Targeting • Targeting must be done in several stages: A target must be designated and then confirmed. Later, the target must be tracked and in some cases “sweetened” (improved). • Several tasks take care of these functions. Only tracking is periodic; the others are triggered by the user or by previous task completion.
Weapon Control • Weapon control involves several stages. • The aircrew selects which weapon(s) to fire, how many, and at what intervals. These are implemented with user-trigggered tasks. • Weapon trajectory is computed with a periodic task but can be reinitiated with an aperiodic task (not sure on trigger). • The weapons are released by a set of scheduled tasks that could be periodic with varying periods
Controls and Displays • Both the HUD and the MPD displays need to be updated. The relevant tasks are typically periodic. • Various components must accept user input.

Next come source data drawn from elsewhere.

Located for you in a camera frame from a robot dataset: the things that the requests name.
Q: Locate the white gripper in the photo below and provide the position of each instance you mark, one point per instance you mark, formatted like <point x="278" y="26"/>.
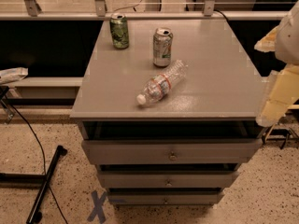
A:
<point x="288" y="41"/>

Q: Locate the clear plastic water bottle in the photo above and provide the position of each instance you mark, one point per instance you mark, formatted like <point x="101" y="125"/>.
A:
<point x="160" y="85"/>

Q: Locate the top grey drawer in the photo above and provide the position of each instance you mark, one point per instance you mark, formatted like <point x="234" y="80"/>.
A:
<point x="170" y="151"/>

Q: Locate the grey drawer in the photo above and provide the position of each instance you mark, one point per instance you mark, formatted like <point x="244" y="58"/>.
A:
<point x="151" y="180"/>
<point x="170" y="151"/>
<point x="185" y="198"/>

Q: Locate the grey drawer cabinet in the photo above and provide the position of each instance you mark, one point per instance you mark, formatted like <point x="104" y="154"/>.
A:
<point x="170" y="119"/>

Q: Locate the white green soda can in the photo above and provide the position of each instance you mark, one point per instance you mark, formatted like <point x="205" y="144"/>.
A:
<point x="162" y="42"/>

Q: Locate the middle grey drawer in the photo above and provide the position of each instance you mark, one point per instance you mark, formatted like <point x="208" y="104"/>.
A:
<point x="151" y="180"/>

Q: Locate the bottom grey drawer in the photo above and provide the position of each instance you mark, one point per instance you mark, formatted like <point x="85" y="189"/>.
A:
<point x="185" y="198"/>

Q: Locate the blue tape cross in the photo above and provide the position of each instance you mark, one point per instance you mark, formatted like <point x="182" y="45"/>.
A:
<point x="98" y="211"/>

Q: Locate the white plastic bag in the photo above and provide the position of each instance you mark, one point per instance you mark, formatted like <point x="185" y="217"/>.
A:
<point x="13" y="74"/>

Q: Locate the black metal stand base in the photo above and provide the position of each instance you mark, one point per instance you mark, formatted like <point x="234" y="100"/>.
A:
<point x="40" y="182"/>

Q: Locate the metal railing frame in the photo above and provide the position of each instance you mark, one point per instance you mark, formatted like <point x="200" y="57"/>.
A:
<point x="137" y="9"/>

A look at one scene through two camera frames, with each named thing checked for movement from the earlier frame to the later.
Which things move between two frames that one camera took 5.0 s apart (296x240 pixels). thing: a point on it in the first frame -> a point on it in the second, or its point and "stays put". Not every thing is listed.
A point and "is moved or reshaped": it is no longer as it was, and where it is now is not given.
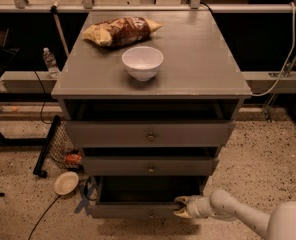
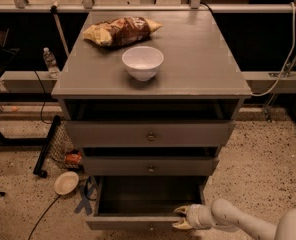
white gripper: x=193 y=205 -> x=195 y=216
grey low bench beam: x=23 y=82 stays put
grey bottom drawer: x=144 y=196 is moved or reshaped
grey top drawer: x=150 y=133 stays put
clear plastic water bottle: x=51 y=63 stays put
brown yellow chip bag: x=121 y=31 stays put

These are generally user-trigged tasks.
RWR Control • The Radar Warning Receiver must be programmed with specific frequencies it is supposed to care about. • I'm not clear why the task to accept input would be periodic – I'm suspecting a typo in the page 29 table. • I believe both tasks are user-triggered, with the RWR programming done once the input has been processed by the input task.
RWR Threat Response • The MCC must poll the RWR to determine if there are any relevant threats. This is done with a periodic task. • When there is a threat, a one-shot job does the actual response, which is just updating the display.
Built-In-Test (BIT) • The Built-In-Test is the functionality of testing the hardware components. • One task periodically performs standard tests. • When a failure happens, a warning must be produced. • The “Initiated BIT” test is when the operator requests a specific, non-standard test.
Utilization Exceeds 1 • The total utilization of the system exceeds 1, so the system is not schedulable! • However, there are two reasons this isn't actually a problem: • It isn't actually possible for all the tasks to run at once. • Priorities are given which specify what work can be shed if the utilization ever does exceed 1.